Pramugari gadungan batik air (Tangkapan layar TikTok)
Pramugari gadungan batik air (Tangkapan layar TikTok)

Faktakalbar.id, PALEMBANG – Pengelola Bandara Sultan Mahmud Badaruddin (SMB) II Palembang akhirnya memberikan klarifikasi resmi terkait beredarnya video viral seorang wanita yang menyamar sebagai pramugari Batik Air gadungan.

Penumpang tersebut diketahui berhasil naik pesawat rute Palembang-Jakarta dengan mengenakan seragam lengkap awak kabin.

Baca Juga: Disebut Minim Pengawasan Negara, Begini Respons Menkeu Soal Status Bandara di Morowali

General Manager Bandara SMB II Palembang, Ahmad Syaugi Shahab, menegaskan bahwa tidak ada kelalaian dalam prosedur keamanan bandara.

Pihaknya menjamin seluruh petugas telah menjalankan tugas sesuai standar yang ditetapkan.

“Kami memastikan bahwa seluruh proses pelayanan dan keamanan telah dilaksanakan oleh petugas sesuai dengan SOP yang berlaku,” ujar Ahmad Syaugi Shahab, Kamis (8/1/2026).

Kronologi Keberangkatan

Insiden ini bermula ketika wanita berinisial KN (23) melakukan perjalanan udara dari Palembang menuju Jakarta pada Selasa (6/1/2026).

Ia menumpang pesawat Batik Air dengan nomor penerbangan ID 7058. Penampilan KN menjadi sorotan karena mengenakan atribut lengkap layaknya kru maskapai, mulai dari seragam hingga kartu identitas sekolah pramugari.

Sesampainya di bandara tujuan, KN langsung diamankan oleh petugas Aviation Security (Avsec) di Terminal 2 Bandara Soekarno-Hatta. Terkait bagaimana KN bisa lolos di bandara asal, Syaugi menjelaskan bahwa KN sebenarnya berstatus sebagai penumpang biasa yang memiliki tiket resmi.

“KN berangkat Selasa (6/1/2026) lalu dengan penerbangan Batik Air ID 7058 rute Palembang-Jakarta,” jelas Syaugi.
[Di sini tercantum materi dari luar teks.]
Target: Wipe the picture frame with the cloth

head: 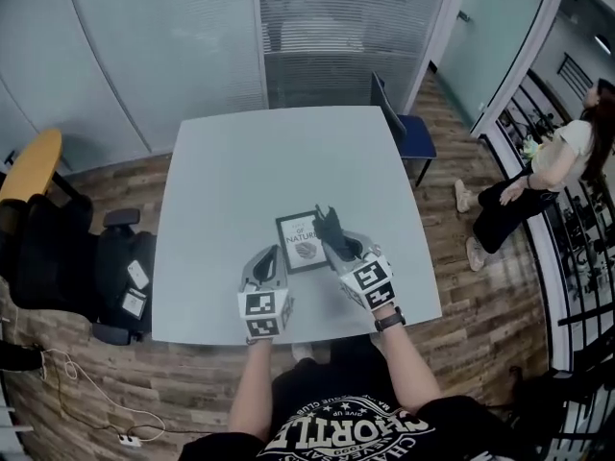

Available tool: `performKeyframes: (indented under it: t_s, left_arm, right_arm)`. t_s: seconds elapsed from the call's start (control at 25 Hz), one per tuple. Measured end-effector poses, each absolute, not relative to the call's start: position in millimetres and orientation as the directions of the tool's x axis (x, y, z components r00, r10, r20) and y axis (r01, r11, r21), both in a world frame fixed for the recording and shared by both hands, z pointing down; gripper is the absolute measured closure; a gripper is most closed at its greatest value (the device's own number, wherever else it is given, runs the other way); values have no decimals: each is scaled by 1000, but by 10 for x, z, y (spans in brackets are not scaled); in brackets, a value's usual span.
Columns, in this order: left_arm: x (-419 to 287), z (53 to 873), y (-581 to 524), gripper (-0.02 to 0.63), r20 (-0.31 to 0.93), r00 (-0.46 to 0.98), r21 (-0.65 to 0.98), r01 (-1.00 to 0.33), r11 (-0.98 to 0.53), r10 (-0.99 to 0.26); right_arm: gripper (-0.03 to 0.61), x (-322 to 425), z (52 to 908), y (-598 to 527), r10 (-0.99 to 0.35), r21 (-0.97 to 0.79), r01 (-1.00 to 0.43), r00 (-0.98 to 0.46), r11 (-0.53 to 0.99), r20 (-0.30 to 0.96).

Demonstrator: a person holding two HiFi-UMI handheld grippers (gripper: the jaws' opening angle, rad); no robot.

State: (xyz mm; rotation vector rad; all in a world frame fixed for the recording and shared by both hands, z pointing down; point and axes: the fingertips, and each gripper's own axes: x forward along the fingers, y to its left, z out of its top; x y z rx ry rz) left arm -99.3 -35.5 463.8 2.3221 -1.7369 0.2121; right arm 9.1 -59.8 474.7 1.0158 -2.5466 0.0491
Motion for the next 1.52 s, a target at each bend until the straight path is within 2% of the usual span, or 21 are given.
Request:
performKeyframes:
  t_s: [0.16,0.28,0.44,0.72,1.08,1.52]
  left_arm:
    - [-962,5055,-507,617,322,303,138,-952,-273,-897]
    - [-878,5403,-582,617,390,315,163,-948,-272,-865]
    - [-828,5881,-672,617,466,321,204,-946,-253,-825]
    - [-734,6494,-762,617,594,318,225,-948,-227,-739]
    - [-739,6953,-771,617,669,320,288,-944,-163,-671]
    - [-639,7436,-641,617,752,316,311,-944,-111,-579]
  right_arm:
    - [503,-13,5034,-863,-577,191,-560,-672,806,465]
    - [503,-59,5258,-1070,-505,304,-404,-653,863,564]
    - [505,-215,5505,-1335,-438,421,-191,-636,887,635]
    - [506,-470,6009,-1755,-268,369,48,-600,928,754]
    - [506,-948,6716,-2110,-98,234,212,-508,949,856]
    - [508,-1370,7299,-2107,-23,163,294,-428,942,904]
Lolos Pemeriksaan Sebagai Penumpang Umum

Pihak Bandara SMB II Palembang telah melakukan evaluasi dan pemeriksaan rekaman terkait keberangkatan KN.

Syaugi memaparkan bahwa meskipun berpakaian seperti pramugari Batik Air gadungan, KN tidak masuk melalui jalur khusus kru, melainkan melewati jalur pemeriksaan penumpang umum.
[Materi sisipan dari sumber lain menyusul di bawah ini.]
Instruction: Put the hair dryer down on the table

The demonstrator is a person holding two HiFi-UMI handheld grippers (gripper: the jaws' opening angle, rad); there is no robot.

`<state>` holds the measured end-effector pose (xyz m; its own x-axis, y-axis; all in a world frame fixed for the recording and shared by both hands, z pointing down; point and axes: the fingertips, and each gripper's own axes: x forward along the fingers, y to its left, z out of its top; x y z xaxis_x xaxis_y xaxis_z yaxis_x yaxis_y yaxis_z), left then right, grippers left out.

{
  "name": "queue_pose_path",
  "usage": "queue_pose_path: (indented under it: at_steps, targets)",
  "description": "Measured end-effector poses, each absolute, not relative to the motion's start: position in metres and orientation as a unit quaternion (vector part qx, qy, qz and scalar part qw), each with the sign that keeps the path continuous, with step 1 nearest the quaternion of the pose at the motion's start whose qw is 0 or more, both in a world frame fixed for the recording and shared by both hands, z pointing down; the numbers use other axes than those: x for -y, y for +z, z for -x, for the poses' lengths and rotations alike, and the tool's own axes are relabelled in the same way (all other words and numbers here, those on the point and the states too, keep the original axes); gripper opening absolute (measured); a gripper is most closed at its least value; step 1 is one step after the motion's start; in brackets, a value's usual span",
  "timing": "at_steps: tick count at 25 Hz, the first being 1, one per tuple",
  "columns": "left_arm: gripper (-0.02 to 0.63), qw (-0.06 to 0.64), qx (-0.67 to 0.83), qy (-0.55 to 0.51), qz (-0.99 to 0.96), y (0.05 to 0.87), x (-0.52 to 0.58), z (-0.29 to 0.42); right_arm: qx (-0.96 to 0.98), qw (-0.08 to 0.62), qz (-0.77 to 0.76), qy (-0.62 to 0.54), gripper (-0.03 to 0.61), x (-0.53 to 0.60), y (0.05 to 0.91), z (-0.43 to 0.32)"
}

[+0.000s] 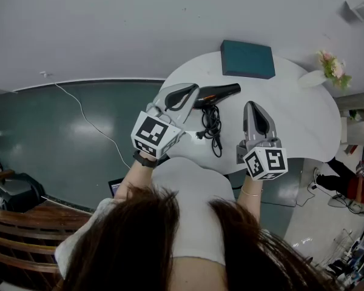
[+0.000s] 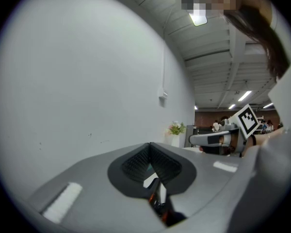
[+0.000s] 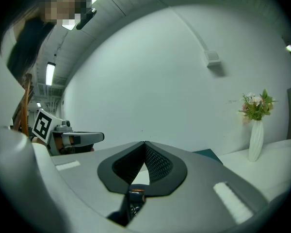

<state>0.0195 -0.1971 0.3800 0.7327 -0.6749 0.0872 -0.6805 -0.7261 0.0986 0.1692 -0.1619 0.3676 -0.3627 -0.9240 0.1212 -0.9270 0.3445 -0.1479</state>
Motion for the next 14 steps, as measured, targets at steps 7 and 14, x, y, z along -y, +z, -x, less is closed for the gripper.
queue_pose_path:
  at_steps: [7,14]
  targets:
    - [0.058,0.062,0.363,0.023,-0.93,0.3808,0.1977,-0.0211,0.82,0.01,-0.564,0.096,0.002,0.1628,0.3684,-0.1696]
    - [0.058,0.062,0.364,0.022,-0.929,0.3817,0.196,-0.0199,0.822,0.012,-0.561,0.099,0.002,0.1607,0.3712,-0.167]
“Calon penumpang yang berpakaian seperti kru pesawat Batik Air tersebut memproses keberangkatan seperti halnya penumpang pesawat, yakni melalui jalur pemeriksaan keamanan penumpang (Security Check Point/SCP). Pada titik SCP tersebut personel Aviation Security melakukan pemeriksaan keamanan mencakup pemeriksaan boarding pass yang dikeluarkan maskapai penerbangan untuk naik pesawat, serta pemeriksaan orang dan barang bawaan,” papar Syaugi.

Berdasarkan hasil pemeriksaan di titik keamanan (SCP), tidak ditemukan indikasi mencurigakan yang dapat membatalkan penerbangannya. Dokumen perjalanan yang dimiliki KN dinyatakan valid.
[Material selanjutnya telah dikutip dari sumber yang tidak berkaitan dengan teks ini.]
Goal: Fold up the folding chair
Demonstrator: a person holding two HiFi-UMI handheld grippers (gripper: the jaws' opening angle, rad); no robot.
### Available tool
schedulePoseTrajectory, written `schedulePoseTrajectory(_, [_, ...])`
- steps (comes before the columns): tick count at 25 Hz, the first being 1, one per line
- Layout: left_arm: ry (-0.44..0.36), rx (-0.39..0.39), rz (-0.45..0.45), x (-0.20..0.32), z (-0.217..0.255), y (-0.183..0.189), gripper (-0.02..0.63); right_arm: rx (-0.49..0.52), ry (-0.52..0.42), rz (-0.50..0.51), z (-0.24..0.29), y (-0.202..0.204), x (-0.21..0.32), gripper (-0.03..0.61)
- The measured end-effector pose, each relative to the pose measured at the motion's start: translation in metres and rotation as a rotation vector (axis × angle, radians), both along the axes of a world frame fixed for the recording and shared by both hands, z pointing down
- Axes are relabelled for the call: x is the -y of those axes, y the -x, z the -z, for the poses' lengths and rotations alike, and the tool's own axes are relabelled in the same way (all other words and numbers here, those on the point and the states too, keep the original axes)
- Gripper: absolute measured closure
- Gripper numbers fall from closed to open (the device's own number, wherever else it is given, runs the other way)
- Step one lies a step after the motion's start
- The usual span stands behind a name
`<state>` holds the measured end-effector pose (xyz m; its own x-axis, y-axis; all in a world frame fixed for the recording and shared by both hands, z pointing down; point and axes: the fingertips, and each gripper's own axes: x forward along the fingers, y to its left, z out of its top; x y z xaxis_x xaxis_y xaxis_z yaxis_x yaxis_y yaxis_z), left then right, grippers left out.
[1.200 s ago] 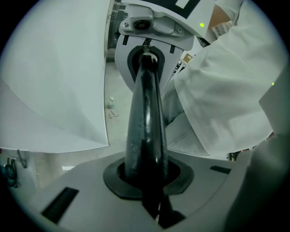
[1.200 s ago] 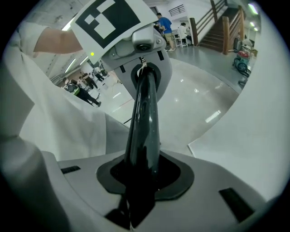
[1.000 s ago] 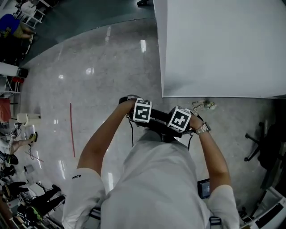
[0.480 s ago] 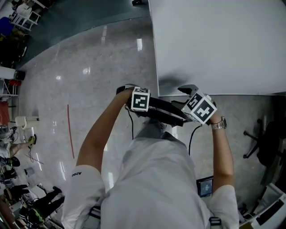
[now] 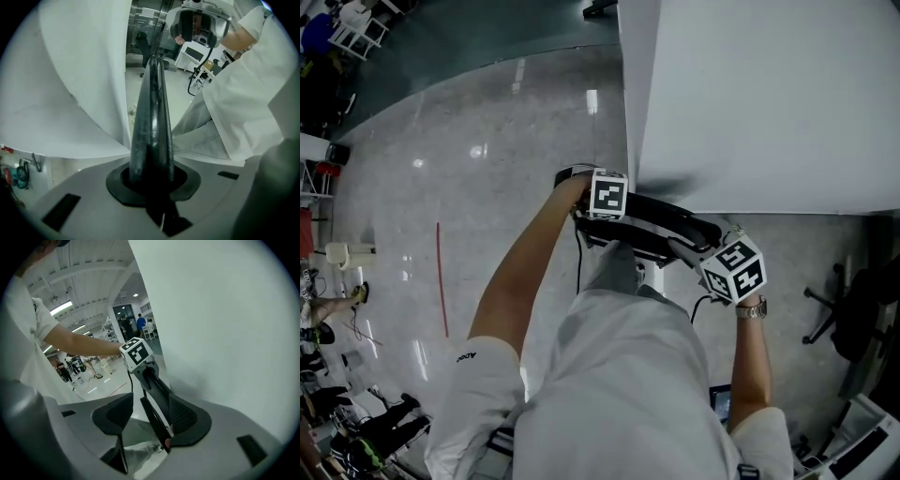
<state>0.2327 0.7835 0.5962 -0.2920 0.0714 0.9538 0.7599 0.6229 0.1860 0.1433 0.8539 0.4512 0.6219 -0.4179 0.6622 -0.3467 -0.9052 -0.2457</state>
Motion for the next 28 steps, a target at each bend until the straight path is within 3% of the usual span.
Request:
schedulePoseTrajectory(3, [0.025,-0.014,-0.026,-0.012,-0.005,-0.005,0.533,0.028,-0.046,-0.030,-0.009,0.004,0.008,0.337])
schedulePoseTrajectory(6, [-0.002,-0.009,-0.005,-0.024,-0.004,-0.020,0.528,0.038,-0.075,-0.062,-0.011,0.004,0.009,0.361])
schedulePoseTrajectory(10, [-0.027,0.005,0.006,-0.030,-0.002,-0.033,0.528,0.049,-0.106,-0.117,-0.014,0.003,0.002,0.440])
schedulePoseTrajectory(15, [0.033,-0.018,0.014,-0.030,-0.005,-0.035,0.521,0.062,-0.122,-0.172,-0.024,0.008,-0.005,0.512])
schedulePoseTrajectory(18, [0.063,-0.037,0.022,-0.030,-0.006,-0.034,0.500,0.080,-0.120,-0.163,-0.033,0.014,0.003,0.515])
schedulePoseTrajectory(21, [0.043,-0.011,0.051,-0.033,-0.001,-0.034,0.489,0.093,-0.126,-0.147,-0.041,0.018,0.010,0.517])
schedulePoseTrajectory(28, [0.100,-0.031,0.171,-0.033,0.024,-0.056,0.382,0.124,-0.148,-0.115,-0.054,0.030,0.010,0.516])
“Dari pemeriksaan yang dilakukan kemudian diketahui yang bersangkutan memiliki boarding pass yang sah dan tidak membawa barang yang dilarang naik ke pesawat,” tambahnya.

Saat ini, kasus tersebut telah ditindaklanjuti oleh pihak-pihak terkait. Pengelola bandara memastikan koordinasi terus berjalan dengan maskapai untuk menjaga standar operasional.

“Kejadian ini telah diinvestigasi dan ditangani secara profesional, objektif dan sesuai dengan ketentuan operasional, dengan berkomunikasi dan berkoordinasi dengan pihak airline secara langsung,” pungkas Syaugi.

Sebelumnya, aksi KN sempat menghebohkan media sosial setelah diunggah oleh akun Instagram @jabodetabek24info. Dalam narasi yang beredar, ia disebut sempat mengaku sebagai awak kabin.

Namun, pihak bandara memastikan bahwa secara prosedur keamanan penerbangan, KN diperlakukan dan diperiksa layaknya penumpang umum yang sah.